Das Gerät zeichnet sich auch durch seine austauschbare Rückplatte aus, unter der sich ein austauschbarer Akku, ein SD-Kartensteckplatz und Datenschutzschalter befinden, mit denen der Benutzer den Zugriff auf Kameras, Mikrofon, WLAN usw.

Das PinePhone Pro kann für kurze Zeit zum günstigen Preis von 399 € vorbestellt werden, danach sinkt der Preis auf 599 €. TechRadar Pro hat um Klärung der Preise für Nicht-US-Bürger gebeten.

Leistungsaktualisierung

Bei der Entwicklung des PinePhone Pro hat Pine64 große Anstrengungen unternommen, um ein Smartphone zu schaffen, das mindestens auf einem ähnlichen Niveau wie Android- und iOS-Geräte funktioniert. Die größte Herausforderung besteht hier darin, dass marktführende Chips von Qualcomm und Samsung ausgeschlossen sind, da keines der beiden Unternehmen bereit ist, offene Treiber zu teilen.

Stattdessen wird das PinePhone Pro von einem Rockchip RK3399 System-on-Chip angetrieben, das über zwei Cortex A72-Prozessoren und vier Cortex A53-Prozessoren verfügt. Wie Ars Technica feststellte, ist zwar unklar, welche Prozesstechnologie zur Herstellung des SoC verwendet wurde, die Leistung dürfte jedoch mit einem Qualcomm-Chip der Mittelklasse von vor einigen Jahren vergleichbar sein.

Wie bei den restlichen Spezifikationen verfügt das PinePhone Pro über 4 GB LPDDR4-RAM, 128 GB Speicher und einen 3000-mAh-Akku, der über USB-C mit 15 W aufgeladen wird. Außerdem verfügt es über eine Hauptkamera mit 13 MP und eine 8-MP-Selfie-Kamera , und verfügt über einen sechs Zoll großen IPS-Bildschirm mit einer Auflösung von 1440 x 720 Pixel.

Unter der Backplate befindet sich auch ein Satz Pogo-Pins, mit denen das Gerät individuell angepasst werden kann.

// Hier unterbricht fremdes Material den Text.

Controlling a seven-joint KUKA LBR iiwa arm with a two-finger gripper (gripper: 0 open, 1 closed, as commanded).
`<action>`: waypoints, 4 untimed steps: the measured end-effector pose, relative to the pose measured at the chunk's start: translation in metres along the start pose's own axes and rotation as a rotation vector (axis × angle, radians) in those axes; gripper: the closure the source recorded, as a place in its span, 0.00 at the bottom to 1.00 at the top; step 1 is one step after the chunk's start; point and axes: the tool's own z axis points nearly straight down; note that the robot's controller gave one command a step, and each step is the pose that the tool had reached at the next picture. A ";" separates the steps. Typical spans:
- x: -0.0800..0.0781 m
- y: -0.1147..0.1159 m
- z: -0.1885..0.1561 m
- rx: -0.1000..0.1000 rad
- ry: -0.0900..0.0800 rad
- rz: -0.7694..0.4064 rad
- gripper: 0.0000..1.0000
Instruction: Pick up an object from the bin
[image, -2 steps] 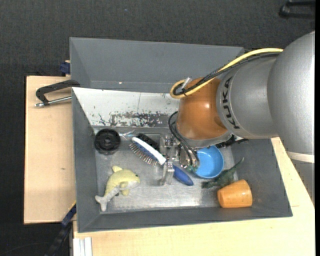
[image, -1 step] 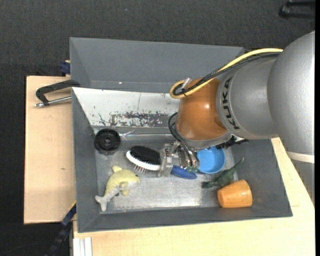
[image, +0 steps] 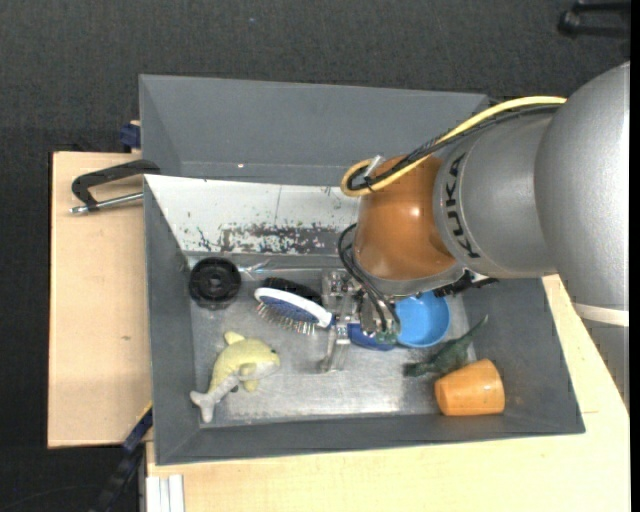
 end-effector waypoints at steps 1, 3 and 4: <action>-0.010 0.027 -0.079 -0.003 -0.003 -0.348 0.00; -0.025 0.043 0.013 -0.002 0.009 -0.284 0.00; -0.025 0.042 0.014 -0.002 0.009 -0.283 1.00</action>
Offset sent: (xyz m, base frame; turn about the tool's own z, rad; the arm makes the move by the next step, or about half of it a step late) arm 0.0086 0.0243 0.0762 -0.3463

Für zusätzliche 25 € können PinePhone Pro-Besitzer beispielsweise eine Backplate mit eingebautem Fingerabdruckleser erwerben.

Bereit für den Verbraucher?

Während PinePhone Pro seinem Vorgänger klar überlegen ist, ist der Linux-Smartphone-Markt noch unausgereift und die Benutzererfahrung bei weitem nicht perfekt, was Pine64 offen anerkennt.

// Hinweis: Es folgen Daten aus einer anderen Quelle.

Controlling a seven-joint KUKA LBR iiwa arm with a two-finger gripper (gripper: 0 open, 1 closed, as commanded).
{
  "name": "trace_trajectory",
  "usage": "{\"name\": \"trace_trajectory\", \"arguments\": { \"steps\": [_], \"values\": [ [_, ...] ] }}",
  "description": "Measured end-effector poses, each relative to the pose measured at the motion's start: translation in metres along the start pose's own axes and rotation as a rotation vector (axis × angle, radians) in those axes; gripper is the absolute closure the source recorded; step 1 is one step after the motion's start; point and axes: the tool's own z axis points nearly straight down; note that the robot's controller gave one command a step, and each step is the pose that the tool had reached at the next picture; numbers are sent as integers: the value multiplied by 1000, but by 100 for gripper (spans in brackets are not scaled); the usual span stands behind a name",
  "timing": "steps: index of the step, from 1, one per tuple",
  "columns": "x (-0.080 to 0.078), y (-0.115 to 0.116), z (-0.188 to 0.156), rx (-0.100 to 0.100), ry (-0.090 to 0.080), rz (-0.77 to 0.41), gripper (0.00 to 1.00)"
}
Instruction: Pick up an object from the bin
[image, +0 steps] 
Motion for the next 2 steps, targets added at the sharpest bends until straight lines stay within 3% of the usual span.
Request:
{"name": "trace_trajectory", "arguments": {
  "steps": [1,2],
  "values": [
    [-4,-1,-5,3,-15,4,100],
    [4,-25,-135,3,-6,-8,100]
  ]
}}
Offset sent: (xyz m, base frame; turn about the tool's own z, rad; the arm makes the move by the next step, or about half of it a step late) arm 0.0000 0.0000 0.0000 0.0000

„Zeitgenössische mobile Linux-Betriebssysteme haben noch einen langen Weg vor sich, bevor sie als echte Alternativen zu Android oder iOS angesehen werden können“, heißt es in einem Haftungsausschluss auf der Website des Unternehmens.

„Obwohl mobiles Linux nicht in einem Zustand ist, der die meisten Verbraucher von Unterhaltungselektronik zufriedenstellt, erkennen wir an, dass ein erheblicher Teil unserer Community bereit ist, heute den Sprung zu einem reinen Linux-Smartphone zu wagen. PinePhone Pro hat die rohe Kraft, um Ihr Alltags-Smartphone zu sein." Treiber, sofern Sie bereit sind, die aktuellen Softwareeinschränkungen zu akzeptieren.

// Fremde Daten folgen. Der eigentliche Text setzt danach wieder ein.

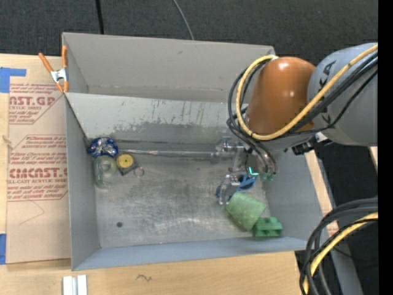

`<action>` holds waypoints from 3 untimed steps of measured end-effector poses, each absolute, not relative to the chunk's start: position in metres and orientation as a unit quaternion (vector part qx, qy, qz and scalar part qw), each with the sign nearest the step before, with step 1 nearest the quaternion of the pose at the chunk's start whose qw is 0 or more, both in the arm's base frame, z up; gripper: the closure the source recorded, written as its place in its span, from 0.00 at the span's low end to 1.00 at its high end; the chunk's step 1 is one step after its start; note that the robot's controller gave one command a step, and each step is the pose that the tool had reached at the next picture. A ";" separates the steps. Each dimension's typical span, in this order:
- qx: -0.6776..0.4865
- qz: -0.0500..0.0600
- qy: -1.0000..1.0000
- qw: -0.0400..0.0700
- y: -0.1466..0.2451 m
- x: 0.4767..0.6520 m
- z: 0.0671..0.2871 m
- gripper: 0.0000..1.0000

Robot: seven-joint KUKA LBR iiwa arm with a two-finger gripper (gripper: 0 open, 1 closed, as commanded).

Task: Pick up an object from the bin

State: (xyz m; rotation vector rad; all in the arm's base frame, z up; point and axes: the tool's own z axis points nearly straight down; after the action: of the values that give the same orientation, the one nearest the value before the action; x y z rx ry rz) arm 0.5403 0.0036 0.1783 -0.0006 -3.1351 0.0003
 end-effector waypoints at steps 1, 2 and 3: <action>0.179 0.001 -0.984 -0.004 -0.033 0.586 0.241 0.00; 0.297 0.002 -0.955 -0.010 -0.050 0.573 0.125 0.00; 0.288 0.000 -0.958 -0.002 -0.057 0.570 0.111 0.00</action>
Offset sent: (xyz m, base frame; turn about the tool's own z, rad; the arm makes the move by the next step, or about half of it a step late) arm 0.0440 -0.0364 0.0611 -0.3608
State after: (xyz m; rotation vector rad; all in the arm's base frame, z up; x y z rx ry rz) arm 0.5697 -0.0571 0.1112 0.9068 -3.0129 -0.0003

Obwohl Pine64 das PinePhone Pro als täglichen Treiber für diejenigen konzipiert hat, die reines Linux auf ihrem Mobilgerät ausführen möchten, wird das Telefon derzeit mit einer vorinstallierten „Pre-Beta“-Version von Manjaro Arm geliefert. Nach Angaben des Unternehmens bedeutet dies, dass das Telefon "nicht als verbrauchertauglich angesehen werden kann" und sich am besten für Linux-Experten eignet, die "wissen, worauf sie sich einlassen".